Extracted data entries
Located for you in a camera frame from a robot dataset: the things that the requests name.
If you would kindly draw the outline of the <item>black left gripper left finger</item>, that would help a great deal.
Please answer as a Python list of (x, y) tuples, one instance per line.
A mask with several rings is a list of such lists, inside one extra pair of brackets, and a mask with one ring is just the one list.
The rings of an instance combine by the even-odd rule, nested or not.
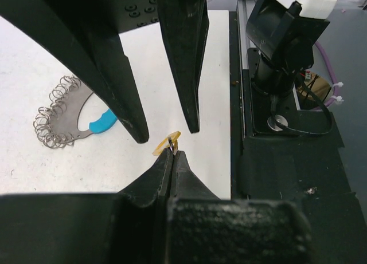
[(164, 263), (173, 153), (117, 193), (1, 196), (2, 263)]

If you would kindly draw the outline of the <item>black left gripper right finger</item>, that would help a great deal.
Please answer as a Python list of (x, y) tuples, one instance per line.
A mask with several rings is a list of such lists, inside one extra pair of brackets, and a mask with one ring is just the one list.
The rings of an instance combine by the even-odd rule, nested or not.
[(311, 228), (280, 200), (221, 200), (174, 157), (165, 229), (166, 263), (314, 263)]

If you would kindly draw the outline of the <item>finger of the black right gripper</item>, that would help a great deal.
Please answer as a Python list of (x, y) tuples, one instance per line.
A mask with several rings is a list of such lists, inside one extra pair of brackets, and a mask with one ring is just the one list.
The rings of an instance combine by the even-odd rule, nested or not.
[(66, 66), (139, 144), (149, 129), (118, 32), (101, 0), (1, 0), (1, 16)]
[(186, 123), (200, 131), (198, 88), (209, 31), (207, 0), (157, 0), (170, 69)]

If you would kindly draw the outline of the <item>yellow tag key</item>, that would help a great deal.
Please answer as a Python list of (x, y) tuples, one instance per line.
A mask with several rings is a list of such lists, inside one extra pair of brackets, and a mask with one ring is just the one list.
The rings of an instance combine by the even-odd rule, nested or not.
[(178, 152), (178, 138), (180, 137), (181, 132), (175, 131), (169, 134), (166, 138), (164, 138), (160, 144), (153, 151), (154, 156), (159, 156), (164, 149), (168, 148), (175, 155)]

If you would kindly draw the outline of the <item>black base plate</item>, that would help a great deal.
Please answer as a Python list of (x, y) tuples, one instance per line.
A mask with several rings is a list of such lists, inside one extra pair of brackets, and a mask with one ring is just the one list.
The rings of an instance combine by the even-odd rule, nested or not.
[(366, 222), (339, 155), (333, 114), (313, 91), (313, 47), (329, 25), (301, 1), (238, 0), (241, 90), (235, 196), (296, 205), (314, 263), (365, 263)]

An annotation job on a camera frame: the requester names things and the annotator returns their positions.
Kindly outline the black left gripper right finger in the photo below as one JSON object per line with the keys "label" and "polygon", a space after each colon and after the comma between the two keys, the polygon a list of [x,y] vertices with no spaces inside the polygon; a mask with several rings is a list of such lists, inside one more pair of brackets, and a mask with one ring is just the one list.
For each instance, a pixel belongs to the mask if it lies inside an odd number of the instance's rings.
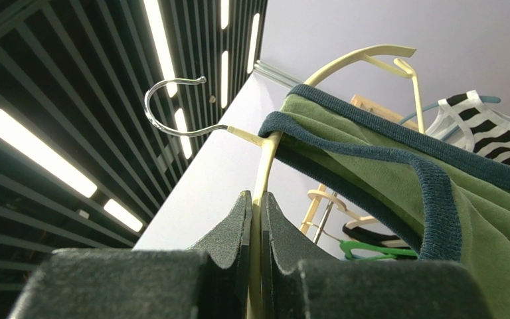
{"label": "black left gripper right finger", "polygon": [[341,261],[312,243],[262,196],[266,318],[490,318],[475,280],[457,263]]}

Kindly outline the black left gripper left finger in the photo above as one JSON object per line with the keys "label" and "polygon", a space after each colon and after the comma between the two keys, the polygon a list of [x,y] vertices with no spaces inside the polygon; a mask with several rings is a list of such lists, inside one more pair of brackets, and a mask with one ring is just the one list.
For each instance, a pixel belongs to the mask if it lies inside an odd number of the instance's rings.
{"label": "black left gripper left finger", "polygon": [[251,194],[188,249],[60,249],[32,273],[11,318],[244,318]]}

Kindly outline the green tank top navy trim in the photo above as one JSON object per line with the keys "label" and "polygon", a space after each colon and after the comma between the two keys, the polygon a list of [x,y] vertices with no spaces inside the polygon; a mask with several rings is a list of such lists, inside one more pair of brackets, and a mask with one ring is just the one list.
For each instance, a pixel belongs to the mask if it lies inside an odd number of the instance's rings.
{"label": "green tank top navy trim", "polygon": [[510,166],[300,84],[258,132],[276,158],[326,184],[421,261],[461,264],[495,318],[510,318]]}

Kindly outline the cream plastic hanger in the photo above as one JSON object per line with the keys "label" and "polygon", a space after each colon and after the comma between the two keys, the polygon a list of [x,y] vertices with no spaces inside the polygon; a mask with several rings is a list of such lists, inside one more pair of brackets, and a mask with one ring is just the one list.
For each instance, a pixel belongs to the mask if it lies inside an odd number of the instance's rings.
{"label": "cream plastic hanger", "polygon": [[[316,86],[321,81],[325,80],[328,76],[341,70],[342,68],[358,61],[365,61],[369,64],[377,66],[397,76],[408,78],[412,81],[414,92],[414,103],[416,110],[419,112],[422,109],[420,89],[418,83],[418,75],[414,68],[412,68],[404,58],[410,58],[417,51],[416,48],[406,47],[400,45],[374,45],[363,49],[351,51],[339,58],[331,61],[319,70],[314,72],[304,84],[308,86]],[[258,166],[258,173],[256,184],[254,188],[254,197],[250,204],[253,209],[253,217],[250,222],[250,255],[249,255],[249,281],[248,288],[245,289],[246,297],[246,314],[245,318],[262,318],[263,317],[263,296],[262,296],[262,198],[265,191],[268,189],[268,180],[272,168],[274,156],[278,149],[282,133],[272,132],[269,137],[262,138],[240,128],[228,126],[224,124],[217,124],[195,130],[192,132],[182,132],[170,128],[158,121],[152,114],[149,102],[151,97],[160,88],[168,84],[182,84],[182,85],[199,85],[204,84],[207,79],[203,76],[198,79],[185,79],[175,78],[171,80],[163,80],[154,84],[144,96],[144,112],[148,121],[158,130],[177,137],[198,137],[211,133],[215,130],[224,130],[230,134],[238,136],[239,138],[250,142],[262,149],[262,155]]]}

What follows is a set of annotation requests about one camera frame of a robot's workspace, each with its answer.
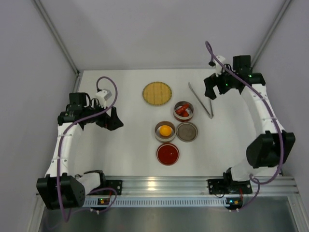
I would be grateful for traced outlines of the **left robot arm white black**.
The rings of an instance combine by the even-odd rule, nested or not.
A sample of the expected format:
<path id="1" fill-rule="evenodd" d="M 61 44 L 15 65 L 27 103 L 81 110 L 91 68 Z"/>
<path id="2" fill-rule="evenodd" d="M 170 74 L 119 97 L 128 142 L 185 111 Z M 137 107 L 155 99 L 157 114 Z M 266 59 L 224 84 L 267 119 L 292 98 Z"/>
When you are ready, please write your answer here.
<path id="1" fill-rule="evenodd" d="M 77 153 L 79 139 L 86 124 L 94 123 L 114 131 L 124 124 L 119 119 L 116 107 L 106 112 L 107 100 L 112 93 L 103 89 L 93 99 L 87 93 L 69 94 L 69 104 L 57 117 L 58 135 L 51 164 L 43 178 L 37 180 L 36 188 L 49 210 L 82 207 L 87 194 L 108 190 L 108 181 L 102 170 L 73 174 L 70 163 Z"/>

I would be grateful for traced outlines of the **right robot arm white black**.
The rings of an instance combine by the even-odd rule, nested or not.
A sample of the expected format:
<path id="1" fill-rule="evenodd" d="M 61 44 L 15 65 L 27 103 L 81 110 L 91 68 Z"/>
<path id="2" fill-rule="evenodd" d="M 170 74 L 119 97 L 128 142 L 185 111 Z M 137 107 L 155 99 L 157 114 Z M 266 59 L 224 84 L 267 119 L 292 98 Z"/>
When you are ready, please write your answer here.
<path id="1" fill-rule="evenodd" d="M 280 170 L 292 150 L 295 135 L 286 132 L 278 121 L 264 77 L 253 72 L 249 55 L 235 56 L 232 65 L 216 56 L 210 65 L 215 67 L 215 73 L 204 79 L 205 96 L 216 99 L 215 87 L 221 95 L 236 89 L 247 104 L 255 128 L 256 137 L 246 148 L 246 157 L 223 174 L 225 188 L 232 190 L 247 185 L 250 177 L 263 170 Z"/>

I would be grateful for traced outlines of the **beige round lid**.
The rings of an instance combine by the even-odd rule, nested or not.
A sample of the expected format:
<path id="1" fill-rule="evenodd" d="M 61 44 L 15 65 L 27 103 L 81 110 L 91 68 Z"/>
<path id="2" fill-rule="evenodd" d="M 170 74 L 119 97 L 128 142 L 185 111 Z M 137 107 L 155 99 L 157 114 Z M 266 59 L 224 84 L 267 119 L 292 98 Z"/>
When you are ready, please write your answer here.
<path id="1" fill-rule="evenodd" d="M 198 136 L 198 128 L 191 122 L 183 122 L 176 129 L 177 137 L 183 142 L 192 142 Z"/>

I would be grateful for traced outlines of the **yellow egg tart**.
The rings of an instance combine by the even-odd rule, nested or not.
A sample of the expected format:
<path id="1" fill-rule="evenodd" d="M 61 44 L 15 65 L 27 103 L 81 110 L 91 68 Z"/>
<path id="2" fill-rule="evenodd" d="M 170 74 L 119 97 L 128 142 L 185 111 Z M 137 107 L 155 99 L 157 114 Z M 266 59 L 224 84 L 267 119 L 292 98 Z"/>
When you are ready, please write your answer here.
<path id="1" fill-rule="evenodd" d="M 172 134 L 172 128 L 168 125 L 162 125 L 159 129 L 161 136 L 169 137 Z"/>

### EXERCISE
Taking the entries above, print exactly the lines starting at the line with "I would be grateful for traced outlines of the **beige" and ending at the line with "I would be grateful for traced outlines of the **yellow", both included.

### ANSWER TO THE PROBLEM
I would be grateful for traced outlines of the **beige round lid**.
The rings of an instance combine by the even-odd rule, nested or not.
A sample of the expected format:
<path id="1" fill-rule="evenodd" d="M 61 44 L 15 65 L 27 103 L 81 110 L 91 68 Z"/>
<path id="2" fill-rule="evenodd" d="M 170 74 L 119 97 L 128 142 L 185 111 Z M 137 107 L 155 99 L 157 114 Z M 266 59 L 224 84 L 267 119 L 292 98 Z"/>
When you are ready, please write your answer here.
<path id="1" fill-rule="evenodd" d="M 198 136 L 198 128 L 191 122 L 183 122 L 176 129 L 177 137 L 183 142 L 192 142 Z"/>

I would be grateful for traced outlines of the **yellow egg tart**.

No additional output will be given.